Hey!” he calls out, momentarily distracted from his input jack as four city policemen ride by on their bicycles. “Pittsburgh’s Finest… on the job!” Two of the cops wave as they all pedal towards Market Square, just as a trio of young black kids walk by. One of the girls stops, turns around. Giggles. Changes her mind. Then changes it again, walking up to Frankie as he instinctively tilts the mic down for her.

Oooh yeah!” she sings, moving to the beat.

Oooh yeah!” he sings back as they both ignore the static. The duet continues, striped Adidas dancing next to black orthopedics as a PAT bus stops as the light. The driver waves. Frankie waves back. Smiles.

Oooh yeah!” the girl continues singing, giggling, before launching into a rap that doesn’t match the beat coming out of the Bose.

Bomp, bomp, bomp, bomp, bomp, bomp…

Frankie holds the mic for her as one of her friends holds up his iPhone. She finishes, breathless, more giggles, and rejoins her friends.

Thank you!” the boy says, shaking Frankie’s hand before they disappear down the street.

Another pedestrian walks by. “Hey!” Frankie calls out, walking in step with him as he offers his mic.

I can’t sing,” the man says, hurrying along.

When you say you don’t sing, you’re missing out,” Frankie says. “I used to work at the Hilton over there…”

When, Frankie?

Long time ago. Before you were born,” he replies, not missing a beat. “Business men, the first thing they say; ‘I don’t sing, man.’ Just try. Try is everything in life. Don’t ever say you can’t do something. I taught high school for 40 years…”

Where, Frankie?

You know, over there,” he replies, throwing his thumb back over his shoulder. “Forty years of teaching high school kids and I’m not burned out. The idea is… we need to love them. Tell them how good they are. The human heart can’t turn aside when they see that a guy is nice. I talk way too much. But the idea is, I’m seventy-​nine… don’t print that.”

Why, Frankie?

Okay, print that,” he replies. “I’m seventy-​nine. God is good. Look, we all hide so much, man.
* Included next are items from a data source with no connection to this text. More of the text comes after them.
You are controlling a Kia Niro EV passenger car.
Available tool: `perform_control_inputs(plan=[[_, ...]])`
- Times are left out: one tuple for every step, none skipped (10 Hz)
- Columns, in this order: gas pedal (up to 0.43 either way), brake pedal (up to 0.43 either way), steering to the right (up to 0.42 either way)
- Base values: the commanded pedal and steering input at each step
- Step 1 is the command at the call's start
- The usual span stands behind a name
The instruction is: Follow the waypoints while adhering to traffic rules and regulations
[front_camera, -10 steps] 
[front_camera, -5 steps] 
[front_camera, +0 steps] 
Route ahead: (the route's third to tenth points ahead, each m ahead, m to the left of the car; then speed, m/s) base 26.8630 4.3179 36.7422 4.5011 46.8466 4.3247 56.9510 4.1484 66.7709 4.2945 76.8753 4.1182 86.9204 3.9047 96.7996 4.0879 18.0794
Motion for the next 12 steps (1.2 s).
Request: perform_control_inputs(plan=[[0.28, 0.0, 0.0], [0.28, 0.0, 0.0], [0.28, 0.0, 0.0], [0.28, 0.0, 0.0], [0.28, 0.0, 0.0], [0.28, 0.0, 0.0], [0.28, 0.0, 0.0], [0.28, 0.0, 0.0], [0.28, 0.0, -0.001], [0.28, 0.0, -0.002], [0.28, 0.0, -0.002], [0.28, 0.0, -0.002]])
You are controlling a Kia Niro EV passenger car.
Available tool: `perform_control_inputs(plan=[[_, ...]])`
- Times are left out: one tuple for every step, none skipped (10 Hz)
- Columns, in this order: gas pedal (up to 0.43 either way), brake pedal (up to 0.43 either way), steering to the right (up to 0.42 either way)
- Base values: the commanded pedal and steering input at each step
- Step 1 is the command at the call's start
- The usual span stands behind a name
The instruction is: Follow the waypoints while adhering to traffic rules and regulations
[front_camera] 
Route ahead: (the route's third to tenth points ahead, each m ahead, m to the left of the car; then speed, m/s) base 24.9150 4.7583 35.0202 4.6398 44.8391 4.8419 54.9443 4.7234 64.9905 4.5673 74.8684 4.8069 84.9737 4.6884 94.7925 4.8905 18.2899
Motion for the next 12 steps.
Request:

What I do, singing down here, is something I love.”

Frankie, how do you spell your last name?

Hey!” he exclaims, his crystal blue eyes lighting up as the static suddenly stops. “It’s workin’!” He pauses, waits to catch the beat again—Bomp, bomp, bomp, bomp, bomp, bomp—and begins to sing.

Isn’t it romantic… merely to be loved on such a night as this…”

This is paradise down here, man,” he says, pushing the stroller. “Paradise.”